Before long the MICA paramedics, arrived. A MICA paramedic is a paramedic who’s especially trained in handling emergencies where the patient was in a critical, life-threatening condition. This definitely fit the bill. They were dressed in green. In total there were now five paramedics and I had stepped away. The crowd around the scene was large. I asked people to move their bikes away to make room. I looked at Richard and I looked at the man now in good hands. I said, “Richard, maybe it’s time to go.” I was on my way to work after all. He agreed. I moved my bike and explained what I did know to a police officer who had arrived.
Before I left, I said well done and thank you to the team – the lady who had given the rescue breaths and the elderly man who performed compressions with me. Another man walked up to me and said, “Lucky you were here, you did well. My brother’s a cardiologist, but I’m hopeless.” I told him I didn’t do much and that it’s just good to have a go with compressions. “Any attempt at resuscitation is better than no attempt,” as per the Australian Resuscitation Council. Richard and I rode away. Ahead of us, we saw the elderly man who helped with compressions. He had recommenced his jog.

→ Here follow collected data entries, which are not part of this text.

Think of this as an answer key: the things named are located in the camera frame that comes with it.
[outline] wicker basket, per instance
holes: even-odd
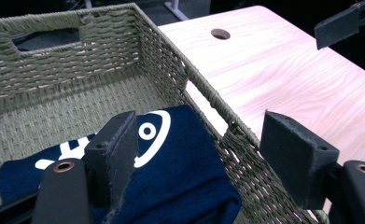
[[[78,28],[80,41],[19,52],[10,39],[63,28]],[[224,136],[185,91],[188,80],[229,124]],[[182,104],[203,119],[243,198],[238,220],[314,222],[258,155],[255,134],[136,5],[0,19],[0,166],[94,133],[118,113]]]

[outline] gray floor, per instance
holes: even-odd
[[[179,21],[179,19],[164,6],[166,1],[92,1],[95,7],[127,2],[135,2],[158,26]],[[179,8],[189,19],[194,19],[209,15],[210,4],[210,0],[180,0]],[[77,30],[68,29],[40,35],[36,34],[31,36],[31,38],[22,38],[16,42],[16,46],[20,50],[34,50],[65,45],[77,41]]]

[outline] printed logo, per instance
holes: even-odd
[[[79,143],[79,146],[75,147],[74,149],[71,149],[68,142],[60,144],[61,156],[59,158],[59,161],[67,158],[75,158],[75,159],[83,158],[84,148],[86,147],[87,144],[89,144],[90,141],[87,137],[84,137],[78,139],[77,142]],[[54,162],[55,161],[42,159],[36,162],[35,167],[40,170],[45,170],[46,168],[48,168],[48,166],[50,166]]]
[[[153,144],[150,145],[147,152],[141,157],[135,158],[134,167],[139,168],[147,164],[159,151],[162,144],[165,141],[165,138],[168,135],[171,127],[171,117],[170,114],[164,110],[157,110],[149,112],[148,114],[155,114],[161,116],[162,122],[159,130],[159,134],[154,140]],[[156,136],[157,130],[156,127],[149,122],[142,124],[138,129],[139,136],[144,140],[152,140]],[[69,142],[64,142],[60,144],[61,156],[59,157],[59,161],[67,158],[75,158],[82,159],[84,156],[84,148],[87,144],[89,144],[89,139],[87,137],[80,138],[77,140],[79,146],[75,148],[71,148],[69,146]],[[48,166],[50,166],[55,161],[42,159],[36,162],[35,167],[40,170],[45,170]]]
[[[161,127],[159,130],[159,134],[154,140],[153,144],[150,145],[147,152],[142,155],[141,157],[135,158],[135,164],[133,165],[135,168],[139,168],[147,164],[159,151],[162,144],[165,141],[165,138],[168,135],[168,132],[170,131],[171,127],[171,117],[170,114],[167,111],[164,110],[157,110],[150,112],[149,114],[155,114],[161,116],[162,122]],[[156,128],[152,123],[143,123],[138,130],[139,136],[144,140],[151,140],[156,136]]]

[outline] wooden table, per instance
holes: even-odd
[[[213,29],[230,39],[211,36]],[[365,71],[265,7],[249,7],[160,29],[258,138],[266,109],[290,116],[365,161]],[[192,85],[188,91],[220,133],[227,126]]]

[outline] blue fabric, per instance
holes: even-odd
[[[166,118],[160,114],[137,117],[142,131],[139,158],[156,145],[154,142],[161,138],[161,132],[168,132],[154,156],[133,172],[122,207],[112,223],[233,223],[241,199],[229,182],[200,118],[187,105],[167,108],[164,112],[171,118],[169,130]],[[77,145],[77,141],[69,143],[71,148]],[[3,202],[38,187],[43,172],[35,168],[38,160],[57,161],[60,156],[60,147],[56,146],[23,160],[5,162],[0,168]],[[105,220],[106,212],[93,209],[95,222]]]

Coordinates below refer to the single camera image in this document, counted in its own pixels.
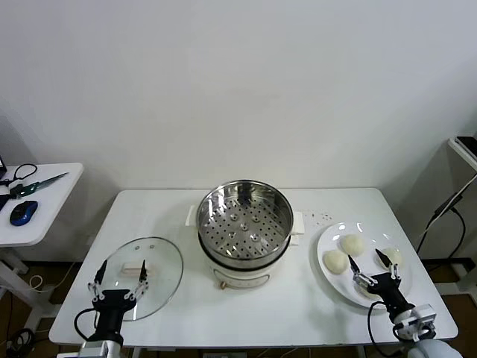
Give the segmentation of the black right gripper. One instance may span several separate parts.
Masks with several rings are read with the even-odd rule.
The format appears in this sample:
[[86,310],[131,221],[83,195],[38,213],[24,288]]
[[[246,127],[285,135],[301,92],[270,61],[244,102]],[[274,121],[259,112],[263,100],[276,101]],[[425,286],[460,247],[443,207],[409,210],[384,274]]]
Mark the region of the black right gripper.
[[372,277],[361,272],[355,260],[348,254],[350,268],[353,272],[353,281],[359,286],[367,289],[370,294],[378,295],[389,315],[399,315],[405,311],[412,310],[414,305],[407,302],[404,295],[399,290],[401,282],[400,269],[402,266],[402,255],[396,248],[385,248],[375,250],[381,264],[389,273],[377,274]]

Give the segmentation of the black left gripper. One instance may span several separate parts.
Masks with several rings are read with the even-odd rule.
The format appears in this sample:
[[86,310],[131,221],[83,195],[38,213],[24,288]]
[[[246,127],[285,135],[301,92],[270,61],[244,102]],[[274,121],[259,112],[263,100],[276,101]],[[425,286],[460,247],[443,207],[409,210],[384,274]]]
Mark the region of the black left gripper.
[[126,289],[105,290],[102,294],[101,284],[107,268],[107,260],[103,261],[97,270],[94,280],[87,284],[92,295],[93,308],[99,313],[95,332],[91,335],[92,341],[123,342],[121,326],[124,314],[131,311],[149,288],[146,261],[142,261],[139,281],[135,289],[129,292]]

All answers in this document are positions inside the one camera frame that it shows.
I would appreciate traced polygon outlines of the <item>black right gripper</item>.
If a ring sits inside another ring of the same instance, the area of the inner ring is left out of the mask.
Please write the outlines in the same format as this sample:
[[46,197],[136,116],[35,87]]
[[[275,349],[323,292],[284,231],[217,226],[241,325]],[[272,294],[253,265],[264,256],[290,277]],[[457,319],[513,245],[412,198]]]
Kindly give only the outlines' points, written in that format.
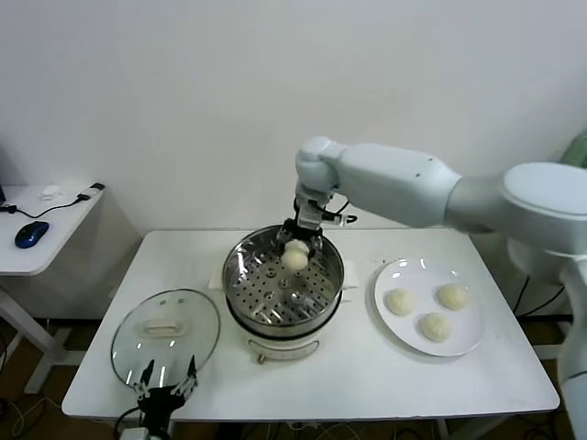
[[320,255],[323,249],[322,217],[324,195],[296,195],[293,201],[294,218],[286,219],[276,234],[276,249],[284,250],[292,239],[306,240],[308,259]]

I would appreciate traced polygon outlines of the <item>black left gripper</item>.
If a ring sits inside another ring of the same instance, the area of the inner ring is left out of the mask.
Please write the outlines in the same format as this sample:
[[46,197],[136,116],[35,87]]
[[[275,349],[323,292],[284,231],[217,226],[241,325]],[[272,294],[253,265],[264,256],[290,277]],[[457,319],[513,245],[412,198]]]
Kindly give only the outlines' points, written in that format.
[[154,370],[154,360],[143,369],[138,382],[133,384],[138,407],[144,414],[142,426],[149,432],[167,432],[172,414],[183,407],[198,386],[195,355],[191,356],[186,378],[175,387],[149,389],[150,378]]

So there you have it, all the medical training and first aid courses I’d been to. All those mannequins. All those times patients have died, and CPR seemed futile. But on this day it wasn’t. I don’t think I did it perfectly. CPR. Be we did it, and we kept going. And this time, this mystery bike rider in VF, started to breathe. I don’t know what happens in story next. I’ll likely never know. In the grand scheme of things, I don’t know if we helped him or not. But we tried. That lady who gave him the rescue breaths – she was gutsy.
Learning CPR is worthwhile. You may never use it, but if you ever do, you’ll never forget that you did – that you tried, regardless of whether you did it perfectly and regardless of the outcome. If you don’t know anything more, if someone’s not breathing properly and unresponsive, then start chest compressions. Think of the Bee Gees – “Staying Alive” and sing it out aloud as you do.
There are a few stories of suicide mentioned in this article. Suicide is rife. The idea of suicide can intrude on many people. Fleeting, foreign, involuntarily and easily challenged by most. That idea ought to be understood, talked about and normalised, rather than hush hushed by stigma. As a GP, I can attest that many people, when asked, will recollect having such a thought. Asking about it doesn’t put the idea in their head, which is why perhaps some people don’t ask. What it does do though, is let that person know that you’re there for them and willing to listen – a little like mental health resuscitation.
Sometimes, the thought of suicide leads to the act, when it may be all too late to help them. I have been oblivious to people’s suicidal intention – friends, colleagues and patients – more than once, and when it was too late. And the feeling after that, well, is complicated.
Recently, the idea of mental health first aid has become more talked about. I haven’t done the course myself. But I’m thinking I should. If you found out that someone really is at risk of suicide, what would you do? I can say that even as a doctor, the reality is – it’s hard to know and decide what to do. So being prepared is a good idea. Like CPR itself, at any moment, you don’t know when it could save a life. And even if it doesn’t, you would have tried your best.